You can stop NFS server and restart after few minutes, NFS clients will have to survive this if mounted with 'hard' option (default). The order sequence is correct in Ganesha. You need to find out why the client is turning it into EIO. As a quick test, please stop nfs-ganesha daemon and see if the client reports an EIO!

On Fri, Sep 13, 2019 at 8:06 PM Frank Filz <ffilzlnx@mindspring.com> wrote:


> -----Original Message-----
> From: Daniel Gryniewicz [mailto:dang@redhat.com]
> Sent: Friday, September 13, 2019 5:32 AM
> To: devel@lists.nfs-ganesha.org
> Subject: [NFS-Ganesha-Devel] Re: PROGRAM_NOT_AVAILABLE at server boot up
> causing IO error
>
> On 9/13/19 5:57 AM, Suhrud Patankar wrote:
> > Hello All,
> >
> > At server boot, Ganesha registers with rpcbind only after loading all
> > the exports.
> > If export loading takes some time, then there is a window, where
> > clients can get PROGRAM_NOT_AVAILABLE error.
> > What I see is, the client tries to get NLM port number only a few
> > times before converting to IO error.
> >
> > #~/multilock/ml_posix_client
> > OPEN 0 RW create foo
> > 1 OPEN OK 0 3
> > #### Reboot the server after this.##### LOCKW 0 read 10 10
> > 2 LOCKW ERRNO 5 "Input/output error" "Lock failed" bad token "read 10 10"
> >
> > I understand loading the exports fast will reduce this window but the
> > window will still be there.
> > Also FSALs can take longer to create exports if there are high number
> > of exports.
> >
> > Has anyone seen this?  Is it possible to register with rpcbind before
> > loading the exports?
> >
>
> You can only put a few/no exports in your config and then load the rest via
> DBUS.

Hmm, I'm not sure how we can handle issues here...

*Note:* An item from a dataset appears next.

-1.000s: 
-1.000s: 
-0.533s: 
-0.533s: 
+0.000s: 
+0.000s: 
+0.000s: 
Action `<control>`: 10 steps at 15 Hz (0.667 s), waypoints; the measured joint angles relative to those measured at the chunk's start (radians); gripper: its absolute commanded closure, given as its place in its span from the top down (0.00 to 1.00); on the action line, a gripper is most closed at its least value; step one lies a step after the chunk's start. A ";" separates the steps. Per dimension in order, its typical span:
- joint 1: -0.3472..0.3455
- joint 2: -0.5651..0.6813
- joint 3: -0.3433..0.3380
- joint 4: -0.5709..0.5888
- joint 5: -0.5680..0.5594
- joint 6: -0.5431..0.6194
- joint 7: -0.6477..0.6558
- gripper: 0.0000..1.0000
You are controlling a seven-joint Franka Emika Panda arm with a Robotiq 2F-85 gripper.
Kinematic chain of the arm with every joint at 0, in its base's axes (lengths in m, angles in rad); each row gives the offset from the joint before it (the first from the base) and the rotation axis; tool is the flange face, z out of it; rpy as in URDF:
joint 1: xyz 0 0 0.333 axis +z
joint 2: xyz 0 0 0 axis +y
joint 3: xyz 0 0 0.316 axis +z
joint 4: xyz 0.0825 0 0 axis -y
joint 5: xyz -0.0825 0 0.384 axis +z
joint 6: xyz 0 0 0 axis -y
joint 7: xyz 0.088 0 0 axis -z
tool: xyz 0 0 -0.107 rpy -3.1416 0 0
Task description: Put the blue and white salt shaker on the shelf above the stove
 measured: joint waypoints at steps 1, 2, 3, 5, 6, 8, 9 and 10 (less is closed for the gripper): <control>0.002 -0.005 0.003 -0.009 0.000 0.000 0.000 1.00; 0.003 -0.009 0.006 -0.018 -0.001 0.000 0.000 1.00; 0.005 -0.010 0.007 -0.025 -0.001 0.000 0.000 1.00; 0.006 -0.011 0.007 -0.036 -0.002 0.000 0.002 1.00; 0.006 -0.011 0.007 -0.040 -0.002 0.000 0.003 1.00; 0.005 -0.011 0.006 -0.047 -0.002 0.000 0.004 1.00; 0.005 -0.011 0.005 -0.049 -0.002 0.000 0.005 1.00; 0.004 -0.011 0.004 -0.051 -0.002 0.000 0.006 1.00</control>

The problem with delaying adding the exports until we're up is that a client that comes in with a request right after a crash (for recovery or just because it happened to come in at that point) might get a stale file handle error since the client sent a handle for an export that hasn't been loaded in yet.

On the other hand, if we take too long to start up, clients may start to time out, though actually that should be handled by hard mount.

I think it would help to better understand the exact sequence and timing here (and maybe look at the client code to see exactly what it's doing).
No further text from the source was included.